American lawyer and radio talk show host (born 1953)

James Michael Papantonio (born October 24, 1953) is an American torts lawyer, television presenter, radio talk show host and writer. He has been inducted into the Trial Lawyer Hall of Fame.

As a trial lawyer, Papantonio co-hosts Ring of Fire, a nationally syndicated progressive weekly radio program, with Farron Cousins, where he is referenced as America's Lawyer. In December 2016, Papantonio began hosting a program on YouTube called America's Lawyer.

==Early life and education==
Papantonio was born on October 24, 1953 in New York City.

He graduated from DeSoto County High School, Arcadia, Florida. He subsequently graduated from the University of Florida with a degree in advertising, and received his J.D. from Cumberland School of Law. He was admitted to The Florida Bar in 1982 and the bar of the United States District Court for the Middle District of Florida in 1983.

==Law career==
Papantonio is a senior partner in the Pensacola, Florida-based Levin Papantonio Law Firm, a mass torts firm. Within the lawyer community, Mike Papantonio is known for his work in mass torts, product liability, personal injury, and wrongful death cases, and has returned numerous verdicts of multi-million dollar damages.

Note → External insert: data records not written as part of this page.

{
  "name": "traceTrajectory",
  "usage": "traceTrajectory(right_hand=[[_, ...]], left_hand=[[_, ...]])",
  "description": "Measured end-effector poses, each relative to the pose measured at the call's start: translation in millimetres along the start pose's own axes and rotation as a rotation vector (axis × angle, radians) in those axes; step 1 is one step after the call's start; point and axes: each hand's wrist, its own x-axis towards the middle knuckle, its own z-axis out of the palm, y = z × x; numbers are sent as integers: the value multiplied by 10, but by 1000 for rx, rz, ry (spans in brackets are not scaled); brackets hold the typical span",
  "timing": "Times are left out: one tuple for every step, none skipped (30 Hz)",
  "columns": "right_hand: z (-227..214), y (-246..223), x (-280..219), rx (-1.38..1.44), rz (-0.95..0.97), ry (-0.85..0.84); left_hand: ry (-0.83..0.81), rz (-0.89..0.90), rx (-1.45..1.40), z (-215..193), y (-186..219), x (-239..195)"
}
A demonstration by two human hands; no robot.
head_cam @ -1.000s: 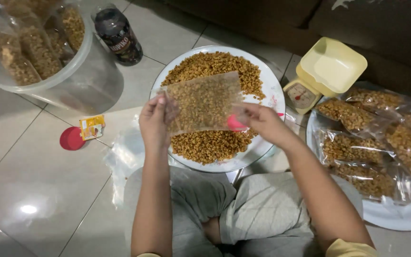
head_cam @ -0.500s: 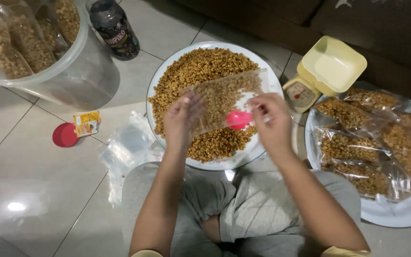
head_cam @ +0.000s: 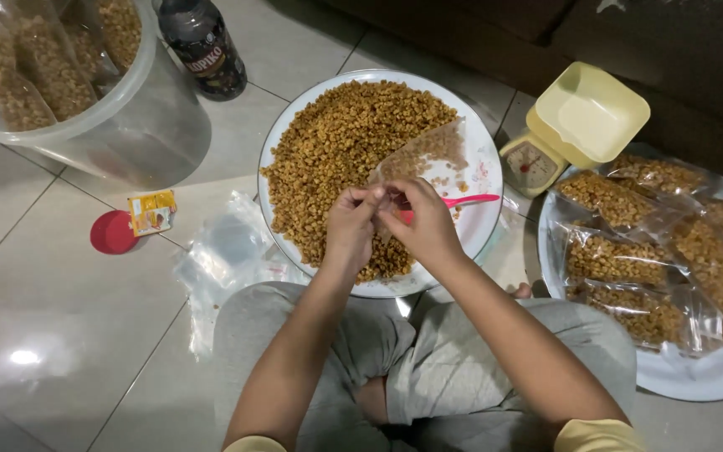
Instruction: The person scoops a brown granular snack from a large plate into small clear plastic bags using a pink scoop. They then seal each bag and place it on a tray. The process is repeated continuously throughout the video.
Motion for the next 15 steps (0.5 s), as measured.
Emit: traceTrajectory(right_hand=[[-1, 10, -6, 2, 2, -1], [-4, 20, -13, 2, -16, -8], [-8, 30, -17, 1, -33, -13], [2, 47, -23, 3, -30, -13], [11, 63, -26, -20, -28, -29], [20, 76, -31, -43, -27, -45], [31, 83, -26, -42, -25, -43], [43, 87, -22, -36, -37, -48], [54, 89, -23, -31, -48, -53], [49, 116, -19, -30, -46, -52], [40, 144, -9, 1, -74, -55], [32, 171, 2, 32, -103, -58], [-8, 127, 2, 32, -102, -58], [-48, 80, 1, 49, -103, -44], [-88, 34, 7, 66, -106, -30]], left_hand=[[2, -2, 2, -20, -22, 22], [-9, 0, -2, -38, -44, 43], [-21, 2, -4, -54, -65, 67], [-20, -1, -2, -52, -73, 64], [-30, 9, -8, -47, -78, 62], [-39, 19, -14, -44, -83, 59], [-39, 18, -12, -61, -94, 70], [-57, 31, -17, -80, -104, 79], [-74, 42, -22, -100, -116, 83], [-74, 41, -21, -93, -70, 58], [-79, 69, 65, -79, -24, 41], [-83, 97, 151, -66, 24, 23], [-83, 96, 151, -71, 23, 36], [-89, 122, 209, -77, 24, 47], [-94, 149, 266, -81, 27, 63]])
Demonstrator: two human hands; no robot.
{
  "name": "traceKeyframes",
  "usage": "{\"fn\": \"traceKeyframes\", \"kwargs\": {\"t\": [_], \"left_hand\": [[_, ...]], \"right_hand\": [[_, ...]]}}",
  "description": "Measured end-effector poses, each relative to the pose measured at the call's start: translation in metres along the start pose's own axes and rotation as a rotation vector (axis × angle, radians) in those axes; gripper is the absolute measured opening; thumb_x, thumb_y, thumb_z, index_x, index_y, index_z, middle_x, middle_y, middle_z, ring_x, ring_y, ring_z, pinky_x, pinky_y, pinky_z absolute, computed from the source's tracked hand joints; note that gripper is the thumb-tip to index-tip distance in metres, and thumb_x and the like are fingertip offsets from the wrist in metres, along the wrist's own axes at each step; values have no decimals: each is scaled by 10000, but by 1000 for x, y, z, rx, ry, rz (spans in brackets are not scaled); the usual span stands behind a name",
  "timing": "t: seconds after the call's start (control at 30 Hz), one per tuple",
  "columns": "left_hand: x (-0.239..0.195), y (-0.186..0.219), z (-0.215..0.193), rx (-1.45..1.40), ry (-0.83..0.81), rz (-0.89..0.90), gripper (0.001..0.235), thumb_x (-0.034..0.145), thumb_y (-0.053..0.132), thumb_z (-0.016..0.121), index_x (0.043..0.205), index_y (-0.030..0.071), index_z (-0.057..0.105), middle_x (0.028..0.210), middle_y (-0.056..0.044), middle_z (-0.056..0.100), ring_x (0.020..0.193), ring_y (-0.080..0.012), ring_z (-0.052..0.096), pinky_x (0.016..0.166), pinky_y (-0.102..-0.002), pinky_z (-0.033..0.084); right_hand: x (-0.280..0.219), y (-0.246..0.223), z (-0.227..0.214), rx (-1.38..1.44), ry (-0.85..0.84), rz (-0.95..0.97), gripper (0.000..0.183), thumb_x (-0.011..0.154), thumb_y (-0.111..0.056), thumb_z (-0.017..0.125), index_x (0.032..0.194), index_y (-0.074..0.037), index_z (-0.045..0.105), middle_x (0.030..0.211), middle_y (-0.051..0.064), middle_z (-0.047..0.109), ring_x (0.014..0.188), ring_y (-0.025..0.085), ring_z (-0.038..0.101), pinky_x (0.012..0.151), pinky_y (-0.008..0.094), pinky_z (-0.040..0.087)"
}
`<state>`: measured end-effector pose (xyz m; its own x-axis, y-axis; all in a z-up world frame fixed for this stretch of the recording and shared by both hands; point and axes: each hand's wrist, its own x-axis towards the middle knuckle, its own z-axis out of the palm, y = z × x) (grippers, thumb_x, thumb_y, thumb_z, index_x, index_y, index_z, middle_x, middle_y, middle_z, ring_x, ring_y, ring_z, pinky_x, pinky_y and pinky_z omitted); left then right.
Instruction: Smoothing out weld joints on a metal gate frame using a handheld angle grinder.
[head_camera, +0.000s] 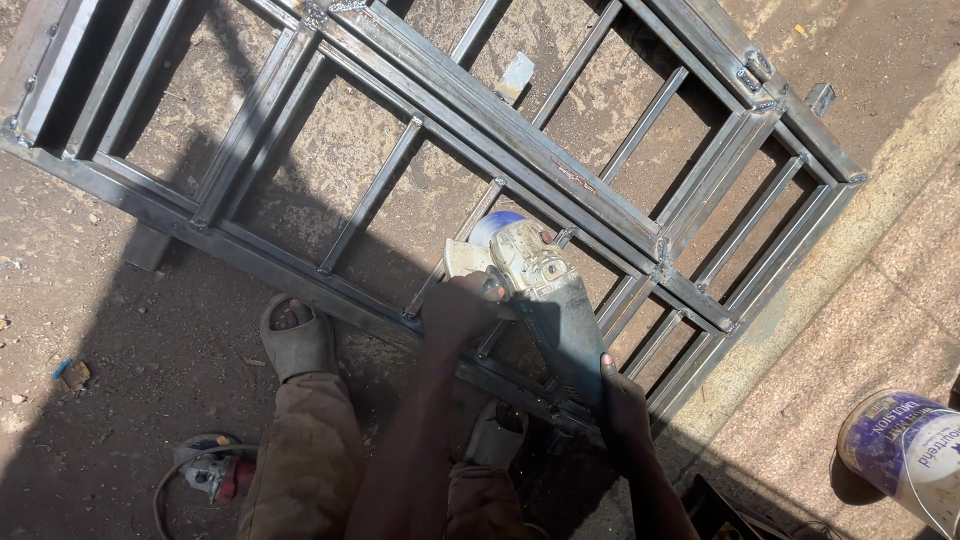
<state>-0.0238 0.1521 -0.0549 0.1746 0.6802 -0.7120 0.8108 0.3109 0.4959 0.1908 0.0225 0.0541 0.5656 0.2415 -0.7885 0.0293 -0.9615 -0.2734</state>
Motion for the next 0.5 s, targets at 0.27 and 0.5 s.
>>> {"fn": "traceKeyframes", "kwargs": {"t": [0.27,0.5], "left_hand": [[46,-39,-36,-40,-91,50,482,906,596,541,1176,234,706,1042,-107,758,1064,-358,737,961,-485,538],[46,-29,-33,-1,-177,-41,423,931,590,473,1178,294,647,1102,-48,733,1120,-313,721,1013,-474,513]], "right_hand": [[56,31,57,67,37,-185,654,1038,-575,586,704,-18,660,657,202,596,657,310,594,713,484,475],[33,-7,41,22,-19,-125,660,1036,-602,612,842,15,744,832,265,692,833,361,649,867,533,486]]}}
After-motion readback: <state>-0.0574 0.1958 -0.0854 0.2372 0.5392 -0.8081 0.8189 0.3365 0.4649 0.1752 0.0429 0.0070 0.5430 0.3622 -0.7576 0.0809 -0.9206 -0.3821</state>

He has been listed in Best Lawyers in America since 1999, and has written several books, including the legal thriller Law and Disorder; Resurrecting Aesop: Fables Lawyers Should Remember; Clarence Darrow, the Journeyman; and In Search of Atticus Finch, A Motivational Book for Lawyers, as well as Defenses You Can Count on in an Asbestosis Case and How to Prove a Sick Building Case. He also co-authored Closing Arguments-The Last Battle with Fred Levin.

In 2004, Papantonio helped launch a nationwide organization called Mass Torts Made Perfect, an organization for injury attorneys.
==Radio and video broadcasting==
The radio broadcast Ring of Fire began in 2004 and was syndicated by the now defunct Air America Radio until January 2010. Papantonio was also involved at Air America as a member of the Board of Directors, and as a co-contributor to the New York Times bestseller, Air America, the Playbook, a collection of essays, transcripts, and interviews by network personalities released in the run-up to the 2006 congressional elections. Papantonio has appeared regularly as a contributor on Fox News, MSNBC, and CNN.

His role on Ring of Fire was featured in the 2006 documentary Jesus Camp, in which he offers commentary on many of the scenes depicted. According to DVD commentary by the film's directors, Papantonio was added to the film later on because they felt there wasn't any "tension" in it, and they wanted another viewpoint.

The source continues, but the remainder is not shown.